Dedicato alle donne, ai bambini e agli uomini morti in terra di Sardegna per un evento meteorologico che si è abbattuto su una terra martoriata e distrutta dagli uomini. Una tragedia che non è stata una fatalità ma la conseguenza logica di una devastazione ambientale e dell’abbandono di un territorio e delle sue comunità. Un caos provocato dalle autorità come scriveva  Antonio Gramsci quasi cent’anni fa consapevole del nesso ambiente- lavoro che crea o distrugge ricchezza. Una tragedia che viene da lontano e che noi non abbiamo combattuto ma aggravato con lo sfruttamento del territorio e la cementificazione selvaggia e che oggi paghiamo innocenti e colpevoli. Dedicato quindi a chi in questi giorni di dolore e di fatica sovrumana piange quanto ha perduto e si interroga sulle ragioni e sui torti che hanno permesso tutto questo e si impegna perché non succeda mai più, almeno per responsabilità umana e politica. Di politici che tutti scegliamo.”

di Vittoria Tola  

Menti Inferme, pubblicato con lo stesso titolo, non firmato, in Avanti! (ed. piem.), 19 febbraio 1917, ora in A. Gramsci, Scritti giovanili. 1914-1918, Torino, Einaudi, 1958, pp. 89-90.

Ci sono molte menti inferme in Italia. Torino ne ha la sua buona parte, ed esse trovano naturalmente nella Gazzetta del Popolo il più sostanzioso pascolo di ghiande. Il signor Sebastiano Lissone, di professione uomo pratico, non è dei meno sognanti ad occhi aperti.
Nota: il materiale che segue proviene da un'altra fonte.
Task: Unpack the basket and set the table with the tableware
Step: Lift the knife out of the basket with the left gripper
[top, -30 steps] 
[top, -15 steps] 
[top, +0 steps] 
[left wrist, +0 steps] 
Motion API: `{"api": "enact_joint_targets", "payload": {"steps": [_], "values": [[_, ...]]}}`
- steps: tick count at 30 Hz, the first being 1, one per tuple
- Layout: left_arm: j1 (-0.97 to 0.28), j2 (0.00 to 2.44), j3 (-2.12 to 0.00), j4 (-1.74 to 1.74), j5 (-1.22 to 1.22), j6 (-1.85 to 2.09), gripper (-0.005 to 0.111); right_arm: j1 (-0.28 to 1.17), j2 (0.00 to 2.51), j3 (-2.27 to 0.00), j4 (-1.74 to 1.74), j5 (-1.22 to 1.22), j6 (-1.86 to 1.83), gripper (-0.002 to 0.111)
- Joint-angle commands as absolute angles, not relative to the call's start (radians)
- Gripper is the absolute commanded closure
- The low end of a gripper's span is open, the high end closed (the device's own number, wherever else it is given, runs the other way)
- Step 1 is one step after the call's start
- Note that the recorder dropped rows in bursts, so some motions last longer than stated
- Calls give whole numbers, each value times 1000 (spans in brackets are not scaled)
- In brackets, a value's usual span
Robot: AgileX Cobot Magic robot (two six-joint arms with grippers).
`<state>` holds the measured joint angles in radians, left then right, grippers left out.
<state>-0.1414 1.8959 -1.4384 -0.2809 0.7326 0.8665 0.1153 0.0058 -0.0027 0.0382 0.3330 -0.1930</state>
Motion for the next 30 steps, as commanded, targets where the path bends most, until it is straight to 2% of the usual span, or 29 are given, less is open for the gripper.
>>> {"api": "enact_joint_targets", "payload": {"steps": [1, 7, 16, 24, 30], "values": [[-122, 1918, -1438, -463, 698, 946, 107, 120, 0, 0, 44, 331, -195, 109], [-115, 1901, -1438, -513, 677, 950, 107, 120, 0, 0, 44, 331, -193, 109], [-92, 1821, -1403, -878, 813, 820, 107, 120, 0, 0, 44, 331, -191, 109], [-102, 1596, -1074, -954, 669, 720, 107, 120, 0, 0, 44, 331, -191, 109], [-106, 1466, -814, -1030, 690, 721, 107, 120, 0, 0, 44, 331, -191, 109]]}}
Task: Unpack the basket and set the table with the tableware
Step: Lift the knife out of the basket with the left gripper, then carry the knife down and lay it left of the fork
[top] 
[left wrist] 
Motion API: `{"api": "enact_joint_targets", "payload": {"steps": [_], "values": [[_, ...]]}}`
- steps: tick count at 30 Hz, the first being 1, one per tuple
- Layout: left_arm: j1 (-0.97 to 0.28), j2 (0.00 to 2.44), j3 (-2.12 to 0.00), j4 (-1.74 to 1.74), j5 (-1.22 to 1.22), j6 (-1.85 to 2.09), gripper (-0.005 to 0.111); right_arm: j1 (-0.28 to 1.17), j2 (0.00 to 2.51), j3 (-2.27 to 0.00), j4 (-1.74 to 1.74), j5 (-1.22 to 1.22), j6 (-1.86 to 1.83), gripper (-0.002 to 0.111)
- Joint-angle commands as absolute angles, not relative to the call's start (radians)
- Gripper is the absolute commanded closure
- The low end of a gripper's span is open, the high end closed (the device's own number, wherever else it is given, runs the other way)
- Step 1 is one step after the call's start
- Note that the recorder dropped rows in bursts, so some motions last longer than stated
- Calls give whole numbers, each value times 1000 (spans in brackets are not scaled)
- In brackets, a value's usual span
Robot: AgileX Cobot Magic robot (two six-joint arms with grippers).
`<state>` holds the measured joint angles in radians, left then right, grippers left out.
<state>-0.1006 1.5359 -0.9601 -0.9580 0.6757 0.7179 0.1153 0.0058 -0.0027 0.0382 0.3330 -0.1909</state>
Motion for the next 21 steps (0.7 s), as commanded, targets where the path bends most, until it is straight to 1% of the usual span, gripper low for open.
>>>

L’utilizzazione dei piccoli spazi incolti gli fa già vedere un raccolto di fagioli e patate da ovviare in gran parte alla carestia attuale. E siccome sogna ad occhi aperti, si libera dalle facili obiezioni degli scettici (che non sono scettici, ma hanno delle cose una visione realistica) con una semplicità degna di miglior fortuna. Per lui è una leggenda che esistano in Italia vaste estensioni di terreni incolti suscettibili di coltivazione proficua, perché, dice, l’Italia non è un paese con molte terre incolte, ma piuttosto con molte terre coltivate male. E così il signor Lissone fa una confusione comodissima. Confonde le terre incolte, di cui tanto si parlava prima della guerra (e per questo lato egli può aver ragione), con le terre già coltivate e che oggi, per mancanza di braccia, sono lasciate in abbandono. Pensare di sostituire il lavoro di qualche milione di agricoltori, professionisti, con la coltivazione dei margini stradali, ecco ciò che è sommamente ridicolo, e cui il signor Lissone dovrebbe cercare una giustificazione economica e politica.
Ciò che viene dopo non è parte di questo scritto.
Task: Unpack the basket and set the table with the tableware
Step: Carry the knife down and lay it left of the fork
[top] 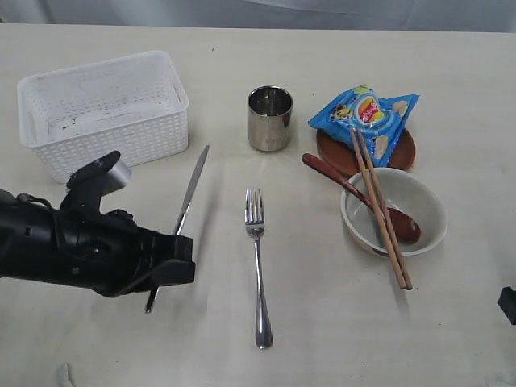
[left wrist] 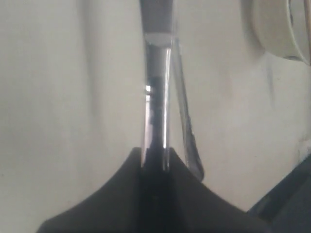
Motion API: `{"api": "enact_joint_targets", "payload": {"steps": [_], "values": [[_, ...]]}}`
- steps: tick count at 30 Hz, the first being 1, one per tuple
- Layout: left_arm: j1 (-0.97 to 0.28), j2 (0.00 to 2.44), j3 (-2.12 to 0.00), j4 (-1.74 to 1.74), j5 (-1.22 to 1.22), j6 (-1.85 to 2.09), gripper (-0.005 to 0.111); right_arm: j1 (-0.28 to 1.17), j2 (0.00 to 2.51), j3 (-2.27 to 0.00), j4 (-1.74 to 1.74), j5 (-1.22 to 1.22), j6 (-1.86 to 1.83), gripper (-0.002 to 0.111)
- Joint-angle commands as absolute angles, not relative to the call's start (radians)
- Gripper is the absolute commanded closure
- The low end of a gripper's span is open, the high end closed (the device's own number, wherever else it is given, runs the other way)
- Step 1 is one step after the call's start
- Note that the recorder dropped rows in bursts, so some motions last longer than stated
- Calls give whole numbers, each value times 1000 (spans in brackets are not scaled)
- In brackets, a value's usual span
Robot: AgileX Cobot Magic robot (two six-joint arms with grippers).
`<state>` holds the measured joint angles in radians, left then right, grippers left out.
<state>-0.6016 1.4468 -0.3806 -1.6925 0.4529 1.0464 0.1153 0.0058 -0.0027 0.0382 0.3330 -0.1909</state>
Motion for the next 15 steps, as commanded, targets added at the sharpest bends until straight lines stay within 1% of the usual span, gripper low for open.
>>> {"api": "enact_joint_targets", "payload": {"steps": [1, 4, 7, 15], "values": [[-743, 1441, -382, -1744, 208, 945, 107, 120, 0, 0, 44, 331, -191, 109], [-801, 1454, -382, -1744, 130, 863, 107, 120, 0, 0, 44, 331, -191, 109], [-831, 1472, -401, -1744, 109, 827, 107, 120, 0, 0, 44, 331, -191, 109], [-843, 1635, -524, -1744, 177, 805, 107, 120, 0, 0, 44, 331, -191, 109]]}}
Diamo un esempio che calza a meraviglia. Abbiamo avuto una lunga conversazione con un amico ritornato ultimamente dalla Sardegna, una regione d’Italia che è completamente agricola. La Sardegna ha avuto nel 1916 una gravissima crisi, ed un’altra ne sta subendo in questi giorni. Nell’estate del 1916 la Sardegna fu mezzo invasa da incendi spaventosi che distrussero la parte di raccolti non ancora mietuti, distrussero chilometri e chilometri quadrati di bosco, assediarono intieri villaggi, carbonizzarono migliaia di capi di bestiame grosso e minuto. In questi giorni la Sardegna è stata allagata da alluvioni torrentizie che invasero villaggi, interruppero linee ferroviarie, fecero deragliare i treni, e sommersero e imputridirono i seminati.
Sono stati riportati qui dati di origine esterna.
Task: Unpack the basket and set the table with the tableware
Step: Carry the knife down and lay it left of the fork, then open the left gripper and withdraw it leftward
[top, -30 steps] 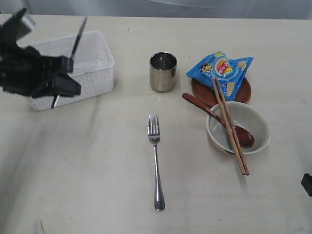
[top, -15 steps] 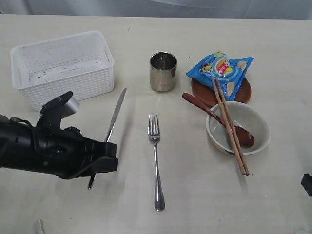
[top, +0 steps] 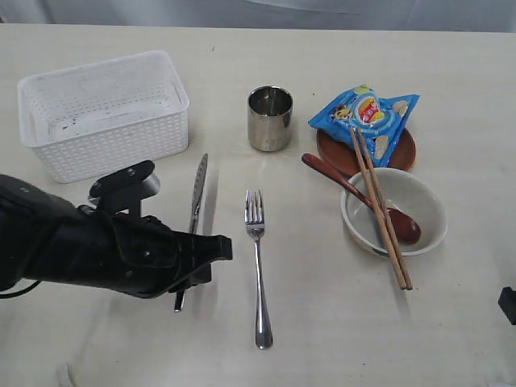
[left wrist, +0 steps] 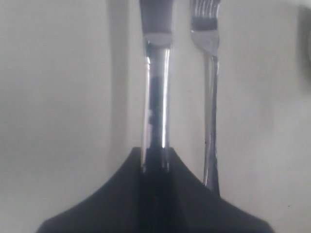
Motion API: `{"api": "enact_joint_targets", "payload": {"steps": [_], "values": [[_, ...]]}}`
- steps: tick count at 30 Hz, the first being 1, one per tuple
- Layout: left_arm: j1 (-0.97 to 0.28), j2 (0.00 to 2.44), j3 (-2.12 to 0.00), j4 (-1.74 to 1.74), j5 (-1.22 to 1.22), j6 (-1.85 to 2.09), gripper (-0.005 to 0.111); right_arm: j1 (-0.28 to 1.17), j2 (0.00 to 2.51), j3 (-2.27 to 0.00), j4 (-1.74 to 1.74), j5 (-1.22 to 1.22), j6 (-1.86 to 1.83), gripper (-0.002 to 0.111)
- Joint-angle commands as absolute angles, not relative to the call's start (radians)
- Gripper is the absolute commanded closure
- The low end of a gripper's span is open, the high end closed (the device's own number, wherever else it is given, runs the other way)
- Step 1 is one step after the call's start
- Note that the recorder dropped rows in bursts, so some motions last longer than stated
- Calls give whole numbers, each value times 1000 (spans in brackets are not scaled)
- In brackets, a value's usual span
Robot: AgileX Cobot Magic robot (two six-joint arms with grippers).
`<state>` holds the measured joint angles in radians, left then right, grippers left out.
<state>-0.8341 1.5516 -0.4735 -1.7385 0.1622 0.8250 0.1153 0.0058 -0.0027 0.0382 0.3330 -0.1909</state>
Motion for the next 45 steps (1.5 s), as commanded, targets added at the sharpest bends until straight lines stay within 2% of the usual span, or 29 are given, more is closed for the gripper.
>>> {"api": "enact_joint_targets", "payload": {"steps": [1, 15, 17, 22, 23, 25, 33, 34, 37, 38, 39, 45], "values": [[-843, 1657, -529, -1744, 163, 783, 107, 120, 0, 0, 44, 331, -191, 109], [-882, 1720, -542, -1744, 202, 732, 105, 120, 0, 0, 44, 331, -191, 109], [-882, 1720, -542, -1744, 190, 732, 98, 120, 0, 0, 44, 331, -191, 109], [-882, 1720, -542, -1744, 157, 732, 61, 120, 0, 0, 44, 331, -191, 109], [-882, 1720, -542, -1744, 149, 732, 56, 120, 0, 0, 44, 331, -191, 109], [-882, 1720, -542, -1744, 124, 736, 52, 120, 0, 0, 44, 331, -191, 109], [-882, 1673, -542, -1744, 65, 806, 54, 120, 0, 0, 44, 331, -191, 109], [-882, 1650, -542, -1744, 62, 816, 58, 120, 0, 0, 44, 331, -191, 109], [-882, 1525, -542, -1744, 21, 915, 87, 120, 0, 0, 44, 331, -191, 109], [-882, 1470, -542, -1744, 0, 953, 100, 120, 0, 0, 44, 331, -191, 109], [-882, 1384, -542, -1744, -41, 1006, 106, 120, 0, 0, 44, 331, -191, 109], [-882, 1032, -542, -1744, -161, 1213, 107, 120, 0, 0, 44, 331, -191, 109]]}}
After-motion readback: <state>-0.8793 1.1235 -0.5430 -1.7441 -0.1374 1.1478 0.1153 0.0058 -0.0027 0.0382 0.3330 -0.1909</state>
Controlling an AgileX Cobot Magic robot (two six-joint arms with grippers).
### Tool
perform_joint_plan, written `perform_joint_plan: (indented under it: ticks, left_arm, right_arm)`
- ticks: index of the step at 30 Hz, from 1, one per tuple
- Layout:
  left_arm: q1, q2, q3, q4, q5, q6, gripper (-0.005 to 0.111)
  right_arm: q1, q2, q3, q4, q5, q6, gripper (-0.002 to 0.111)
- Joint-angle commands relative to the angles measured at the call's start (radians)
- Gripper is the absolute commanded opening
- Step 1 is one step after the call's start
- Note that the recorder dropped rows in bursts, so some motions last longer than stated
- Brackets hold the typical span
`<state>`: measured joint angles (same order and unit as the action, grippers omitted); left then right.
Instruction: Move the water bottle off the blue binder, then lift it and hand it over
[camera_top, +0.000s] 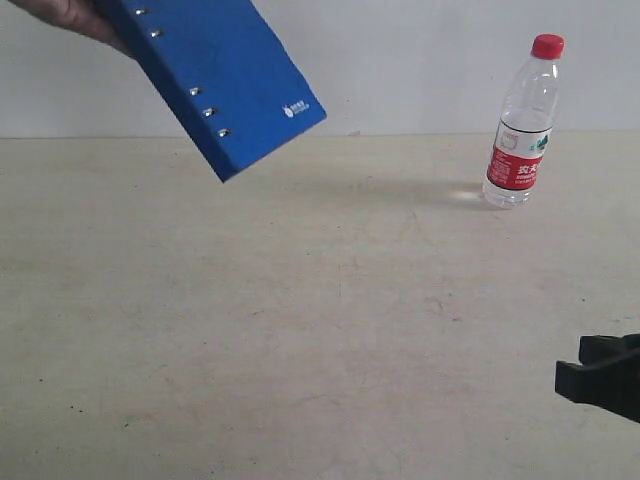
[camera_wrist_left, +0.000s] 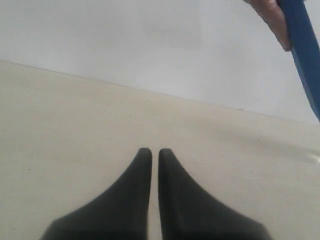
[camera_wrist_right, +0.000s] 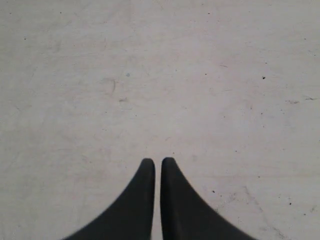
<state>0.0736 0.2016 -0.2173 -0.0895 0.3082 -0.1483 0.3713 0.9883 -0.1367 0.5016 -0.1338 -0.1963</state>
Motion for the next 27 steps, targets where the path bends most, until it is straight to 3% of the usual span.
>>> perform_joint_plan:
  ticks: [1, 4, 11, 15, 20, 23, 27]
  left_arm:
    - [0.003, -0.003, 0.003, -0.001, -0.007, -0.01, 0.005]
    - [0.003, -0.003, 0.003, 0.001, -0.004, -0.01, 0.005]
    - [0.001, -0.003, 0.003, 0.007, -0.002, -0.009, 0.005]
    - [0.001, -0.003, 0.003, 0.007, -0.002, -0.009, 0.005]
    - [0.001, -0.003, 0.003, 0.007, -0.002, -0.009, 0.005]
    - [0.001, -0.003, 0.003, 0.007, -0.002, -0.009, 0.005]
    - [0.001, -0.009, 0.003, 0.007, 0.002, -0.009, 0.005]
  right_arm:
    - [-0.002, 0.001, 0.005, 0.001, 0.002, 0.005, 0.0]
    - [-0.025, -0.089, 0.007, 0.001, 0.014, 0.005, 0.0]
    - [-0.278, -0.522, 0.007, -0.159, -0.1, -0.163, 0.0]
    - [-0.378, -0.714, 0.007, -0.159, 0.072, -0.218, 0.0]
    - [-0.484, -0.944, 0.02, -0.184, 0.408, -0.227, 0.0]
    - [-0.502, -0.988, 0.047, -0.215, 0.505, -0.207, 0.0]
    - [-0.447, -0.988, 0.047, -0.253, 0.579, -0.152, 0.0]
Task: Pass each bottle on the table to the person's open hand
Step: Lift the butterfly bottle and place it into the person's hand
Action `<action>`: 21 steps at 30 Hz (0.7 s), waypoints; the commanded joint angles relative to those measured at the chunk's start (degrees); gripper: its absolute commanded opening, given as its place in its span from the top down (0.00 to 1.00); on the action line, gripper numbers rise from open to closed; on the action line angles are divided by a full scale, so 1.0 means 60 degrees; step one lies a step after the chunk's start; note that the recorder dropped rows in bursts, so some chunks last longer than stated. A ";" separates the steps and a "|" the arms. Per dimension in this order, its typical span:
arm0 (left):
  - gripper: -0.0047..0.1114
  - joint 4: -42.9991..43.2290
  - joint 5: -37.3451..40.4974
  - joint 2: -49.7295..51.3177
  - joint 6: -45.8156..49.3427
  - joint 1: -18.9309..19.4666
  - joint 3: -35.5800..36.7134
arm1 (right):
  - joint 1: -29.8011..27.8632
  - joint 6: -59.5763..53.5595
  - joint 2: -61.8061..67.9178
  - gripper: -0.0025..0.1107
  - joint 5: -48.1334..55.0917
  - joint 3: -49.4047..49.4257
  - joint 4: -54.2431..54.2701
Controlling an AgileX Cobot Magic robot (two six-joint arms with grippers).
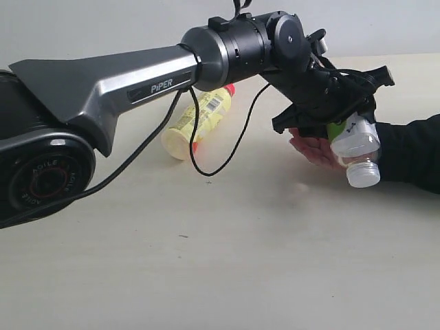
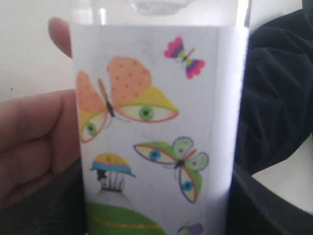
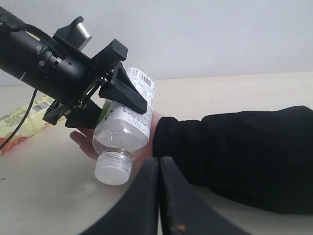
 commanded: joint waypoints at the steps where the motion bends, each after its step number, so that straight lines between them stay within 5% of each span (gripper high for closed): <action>1: 0.45 -0.0090 -0.0091 0.0009 -0.0037 0.0037 -0.0072 | -0.0045 -0.0037 -0.0047 0.98 -0.0077 0.0025 -0.0002; 12: 0.18 -0.0223 0.0241 -0.0008 -0.0037 0.0049 -0.0072 | -0.0045 -0.0037 -0.0047 0.98 -0.0077 0.0025 -0.0002; 21: 0.17 0.0129 0.0829 -0.0399 0.0128 0.0137 -0.0072 | -0.0045 -0.0037 -0.0047 0.98 -0.0077 0.0025 -0.0002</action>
[Cinquanta righe censurate]

Tutto ciò è avvenuto in Sardegna per il caos creatovi dalle autorità, dai provvedimenti governativi. Ed a questa distruzione di ricchezza, a questa mancata produzione di ricchezza i sofi balordi vorrebbero sopperire col coltivare i pezzetti di terreni incolti, i giardini pubblici, le piazze d’armi, mentre contemporaneamente le terre sempre coltivate, le terre educate dalle culture metodiche degli agricoltori di professione, o rimangono abbandonate o vengono rapinate dalla furia degli elementi. E con questo cambiar di lato, che gli fa fare sogni strabilianti, l’infermo crede di aver trovato finalmente la via della salvezza.